Fue su amigo Robert Capa quien le marcó el rumbo: "Henri, ten mucho cuidado. No debes encasillarte como fotógrafo surrealista. Si lo haces, no tendrás encargos y serás como una planta de invernadero. Haz lo que quieras, pero la etiqueta debe ser 'fotoperiodista'", le dijo en 1946, y así comenzaría una nueva etapa en la vida de Cartier-Bresson. Pocos años después fundarían (junto a David Seymour y George Rodger) la agencia fotográfica Magnum, una bisagra en el fotoperiodismo.
Sin embargo, Cartier-Bresson se retiró de la fotografía a principio de los '70, y a mediados de esa década no volvió a tomar más que algún retrato privado ocasional. Dijo después que guardó su cámara en un lugar seguro de su casa y que raramente volvió a usarla. Pero aunque dejó de fotografiar, no se llamó a la inacción: volvió a dibujar, a pintar, y a contemplar a los grandes en su querido Louvre. Porque prefería los largos silencios y no los instantes decisivos: "La fotografía es una acción inmediata; el dibujo, una meditación", escribió en uno de sus últimos textos.

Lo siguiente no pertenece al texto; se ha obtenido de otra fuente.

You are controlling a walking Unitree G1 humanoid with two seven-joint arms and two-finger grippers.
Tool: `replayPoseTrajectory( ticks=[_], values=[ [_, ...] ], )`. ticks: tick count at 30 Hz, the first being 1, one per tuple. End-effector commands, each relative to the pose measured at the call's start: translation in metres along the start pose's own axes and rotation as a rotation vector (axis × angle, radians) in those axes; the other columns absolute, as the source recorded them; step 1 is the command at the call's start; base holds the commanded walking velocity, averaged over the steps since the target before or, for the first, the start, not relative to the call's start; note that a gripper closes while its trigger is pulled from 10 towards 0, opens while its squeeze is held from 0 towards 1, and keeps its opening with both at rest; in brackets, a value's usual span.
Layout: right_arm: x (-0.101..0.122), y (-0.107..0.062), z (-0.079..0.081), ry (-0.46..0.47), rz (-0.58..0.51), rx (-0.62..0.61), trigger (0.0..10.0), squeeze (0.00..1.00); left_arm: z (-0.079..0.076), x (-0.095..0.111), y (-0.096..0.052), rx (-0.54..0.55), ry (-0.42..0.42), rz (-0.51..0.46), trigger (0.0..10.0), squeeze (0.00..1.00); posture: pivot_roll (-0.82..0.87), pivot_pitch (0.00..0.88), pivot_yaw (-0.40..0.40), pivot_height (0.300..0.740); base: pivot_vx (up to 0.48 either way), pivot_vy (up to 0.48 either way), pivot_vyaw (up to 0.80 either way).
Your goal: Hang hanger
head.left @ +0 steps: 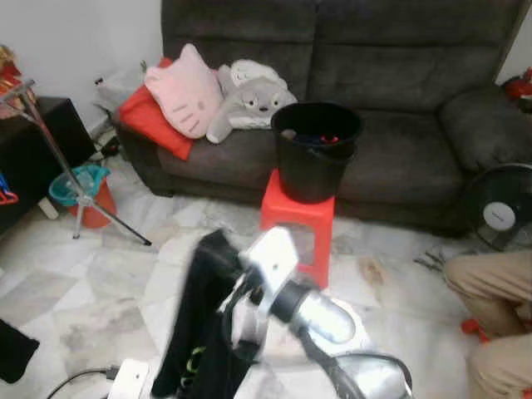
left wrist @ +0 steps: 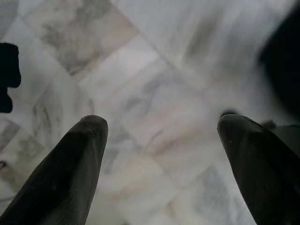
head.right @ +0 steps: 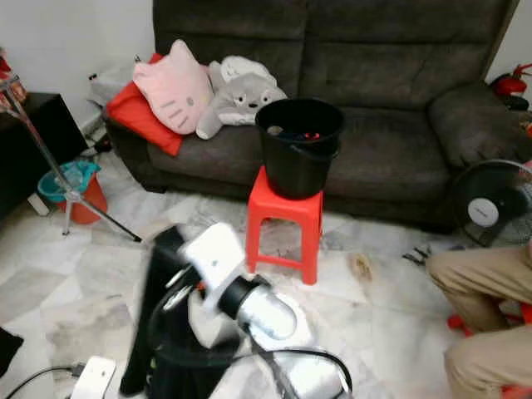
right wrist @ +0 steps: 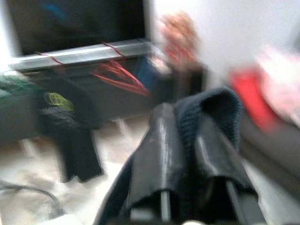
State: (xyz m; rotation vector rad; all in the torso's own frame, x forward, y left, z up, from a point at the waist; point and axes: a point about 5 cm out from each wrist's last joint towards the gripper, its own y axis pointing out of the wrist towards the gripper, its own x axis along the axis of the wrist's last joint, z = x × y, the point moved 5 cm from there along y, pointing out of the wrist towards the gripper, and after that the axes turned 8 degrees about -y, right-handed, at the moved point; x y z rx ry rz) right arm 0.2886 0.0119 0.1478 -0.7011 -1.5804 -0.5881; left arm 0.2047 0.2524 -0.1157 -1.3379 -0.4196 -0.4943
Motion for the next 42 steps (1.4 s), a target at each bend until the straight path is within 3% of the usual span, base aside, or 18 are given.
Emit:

Porque sí: además de su obra fotográfica y pictórica, también dejó preceptos y reflexiones sobre el oficio. Muchos lo recuerdan por ser el autor de aquel famoso concepto: el "momento decisivo"; es decir, ese lapso de tiempo previo a presionar el obturador, ese momento mágico que quita el aliento y que le roba un trozo de vida a la realidad. Que no se repite nunca más. Que queda preso en el negativo.
Para eso prefería una cámara pequeña, maleable, que disimulara el ojo del fotógrafo. Usó la mayor parte de su vida una Leica M3: "Me gusta la cámara más pequeña posible, no esas enormes cámaras réflex con todo tipo de complementos", confesó una vez.

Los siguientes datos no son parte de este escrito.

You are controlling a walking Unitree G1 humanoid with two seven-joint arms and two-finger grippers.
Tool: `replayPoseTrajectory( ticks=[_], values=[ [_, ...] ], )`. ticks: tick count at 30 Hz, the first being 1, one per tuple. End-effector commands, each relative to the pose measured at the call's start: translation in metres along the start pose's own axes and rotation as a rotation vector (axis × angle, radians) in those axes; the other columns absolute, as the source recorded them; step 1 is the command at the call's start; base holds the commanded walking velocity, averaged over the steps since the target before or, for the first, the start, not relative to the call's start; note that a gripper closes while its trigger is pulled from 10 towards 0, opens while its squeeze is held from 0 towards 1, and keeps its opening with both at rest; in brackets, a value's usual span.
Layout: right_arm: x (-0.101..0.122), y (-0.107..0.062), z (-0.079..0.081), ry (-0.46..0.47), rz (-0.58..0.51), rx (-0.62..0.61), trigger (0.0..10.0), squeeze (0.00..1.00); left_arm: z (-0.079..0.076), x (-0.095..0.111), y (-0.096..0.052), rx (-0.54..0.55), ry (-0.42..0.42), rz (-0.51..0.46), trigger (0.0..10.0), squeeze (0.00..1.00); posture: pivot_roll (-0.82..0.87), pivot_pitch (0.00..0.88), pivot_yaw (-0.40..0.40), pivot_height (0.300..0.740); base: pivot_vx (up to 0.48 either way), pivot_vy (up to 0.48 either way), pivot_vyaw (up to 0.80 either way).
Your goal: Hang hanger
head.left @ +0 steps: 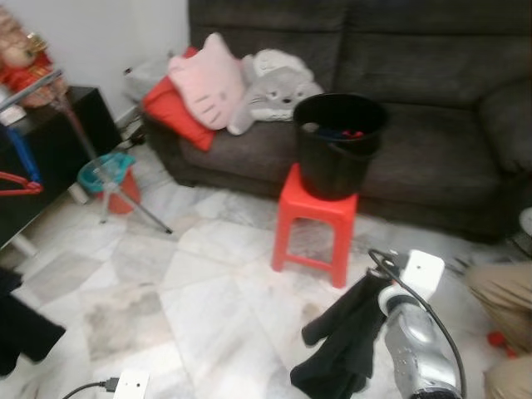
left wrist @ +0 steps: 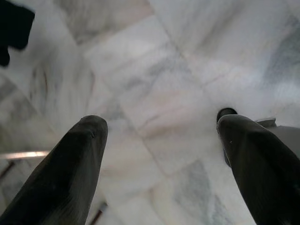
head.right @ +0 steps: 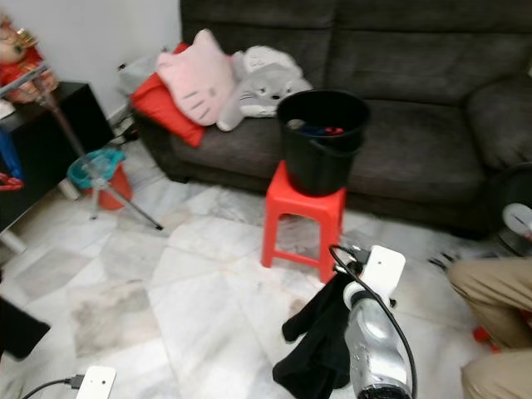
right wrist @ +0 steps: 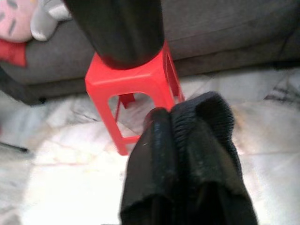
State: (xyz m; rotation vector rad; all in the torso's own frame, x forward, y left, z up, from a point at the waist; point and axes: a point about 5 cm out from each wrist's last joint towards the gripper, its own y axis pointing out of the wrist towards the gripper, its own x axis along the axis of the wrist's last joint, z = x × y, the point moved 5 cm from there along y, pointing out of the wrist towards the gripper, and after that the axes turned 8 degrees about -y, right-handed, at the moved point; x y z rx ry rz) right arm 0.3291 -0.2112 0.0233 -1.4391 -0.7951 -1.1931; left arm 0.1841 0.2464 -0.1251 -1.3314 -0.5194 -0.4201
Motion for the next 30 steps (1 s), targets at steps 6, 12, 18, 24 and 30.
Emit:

Admitía que le "repugnaba" el uso del color, hasta el punto de asegurar que habría preferido volver a pintar antes que usar tintas de impresión. Le repugnaba, en realidad, no tener todo el control sobre el revelado.
Prefería el lente de 50 milímetros: “Da una determinada visión y al mismo tiempo tiene la suficiente profundidad de campo, algo que no tienes en objetivos más largos”. No consideraba muy útiles los de 90: “Corta la mayor parte del primer plano si se toma un paisaje, pero si la gente se acerca hacia ti no hay profundidad de campo”. Y a él le interesaban las personas, siempre.

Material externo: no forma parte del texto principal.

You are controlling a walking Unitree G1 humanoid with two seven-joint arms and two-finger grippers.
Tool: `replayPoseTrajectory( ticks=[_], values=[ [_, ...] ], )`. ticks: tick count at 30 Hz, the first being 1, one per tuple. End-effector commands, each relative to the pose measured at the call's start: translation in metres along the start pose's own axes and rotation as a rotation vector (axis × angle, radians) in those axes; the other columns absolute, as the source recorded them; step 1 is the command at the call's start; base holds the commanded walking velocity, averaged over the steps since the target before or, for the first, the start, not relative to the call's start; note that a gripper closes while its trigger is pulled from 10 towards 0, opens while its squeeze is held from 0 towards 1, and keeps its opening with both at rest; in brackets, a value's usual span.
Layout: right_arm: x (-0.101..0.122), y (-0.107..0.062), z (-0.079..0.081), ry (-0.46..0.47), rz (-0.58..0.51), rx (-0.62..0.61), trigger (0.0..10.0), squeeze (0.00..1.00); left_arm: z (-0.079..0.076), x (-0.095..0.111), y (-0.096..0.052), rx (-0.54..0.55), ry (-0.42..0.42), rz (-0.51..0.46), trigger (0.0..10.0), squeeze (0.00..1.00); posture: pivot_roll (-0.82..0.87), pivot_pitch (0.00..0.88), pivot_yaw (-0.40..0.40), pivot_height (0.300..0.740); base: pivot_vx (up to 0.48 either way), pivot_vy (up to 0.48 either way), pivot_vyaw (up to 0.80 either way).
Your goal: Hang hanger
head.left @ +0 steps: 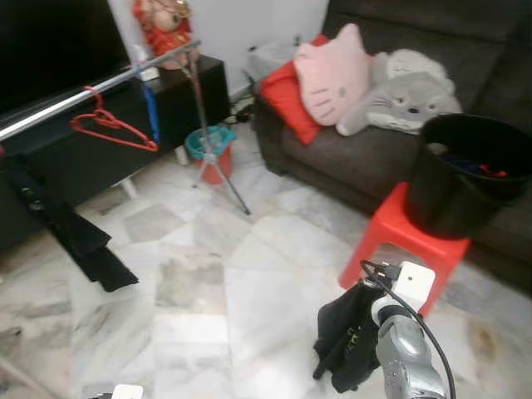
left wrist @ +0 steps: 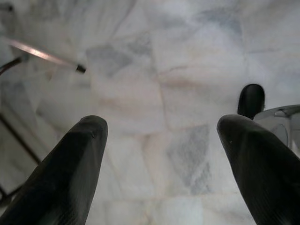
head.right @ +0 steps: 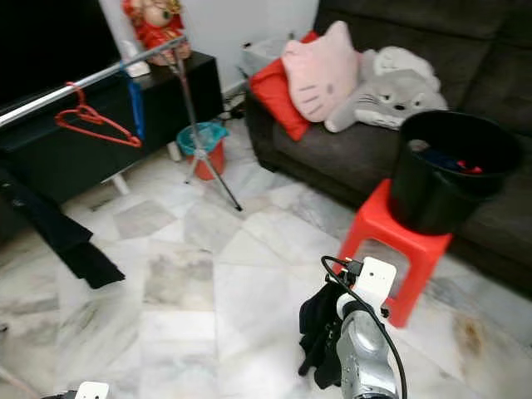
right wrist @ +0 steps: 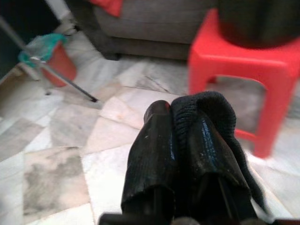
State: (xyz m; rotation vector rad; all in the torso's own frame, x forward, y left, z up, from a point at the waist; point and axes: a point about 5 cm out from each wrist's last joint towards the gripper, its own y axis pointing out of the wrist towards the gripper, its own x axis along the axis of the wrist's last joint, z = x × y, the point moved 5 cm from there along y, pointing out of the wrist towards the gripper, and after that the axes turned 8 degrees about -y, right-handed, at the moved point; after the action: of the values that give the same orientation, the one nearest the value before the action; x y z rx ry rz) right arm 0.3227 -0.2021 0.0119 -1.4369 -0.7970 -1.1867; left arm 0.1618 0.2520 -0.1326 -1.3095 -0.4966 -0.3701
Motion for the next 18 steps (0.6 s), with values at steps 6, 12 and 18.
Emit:
replayPoseTrajectory(
  ticks=[6,12,18],
  values=[
    [0.0032,0.0029,0.0046,-0.008,-0.013,0.013,10.0,0.00,0.0002,-0.0127,-0.0024,-0.010,0.032,0.037,10.0,0.00,-0.10,0.000,0.046,0.732,0.000,0.000,0.80],
    [0.0033,0.0034,0.0040,-0.012,-0.013,0.017,10.0,0.00,-0.0009,-0.0130,-0.0024,-0.011,0.034,0.039,10.0,0.00,-0.11,0.000,0.042,0.732,0.000,0.000,0.80],
    [0.0023,0.0040,0.0000,-0.018,-0.013,0.010,10.0,0.00,-0.0042,-0.0138,-0.0025,-0.018,0.033,0.040,10.0,0.00,-0.10,0.000,0.040,0.732,0.000,0.000,0.78]
  ],
)
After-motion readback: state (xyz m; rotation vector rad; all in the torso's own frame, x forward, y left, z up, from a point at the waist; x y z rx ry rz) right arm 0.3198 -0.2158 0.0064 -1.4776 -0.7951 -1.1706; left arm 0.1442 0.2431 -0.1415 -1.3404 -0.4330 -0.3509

Desconfiaba del de 35: “Es espléndido cuando es necesario, pero extremadamente difícil si quieres precisión en el encuadre (...). A veces es una lente hermosa, en los momentos necesarios, pero a menudo la usan personas que quieren gritar. Por su distorsión, si tienes a alguien en el primer plano le da un efecto. A mí no me gustan los efectos. Hay algo agresivo y no me gusta. Por lo general, cuando gritas es porque no tienes argumentos”.
En el mundo de las distorsiones, los montajes, los retoques y los filtros, ¿qué diría el gran maestro de la fotografía? En la era de las imágenes y la tiranía de Instagram, ¿no habrán triunfado los efectos por sobre los argumentos (el contenido)? En la metafísica de los bytes, ¿no se habrá evaporado también el sentido?
Porque sin haber vivido nuestra época, los pensamientos de Cartier-Bresson destellan. Parecen lanzar una pregunta hacia el futuro: ¿será que vivimos en el mundo de los gritos?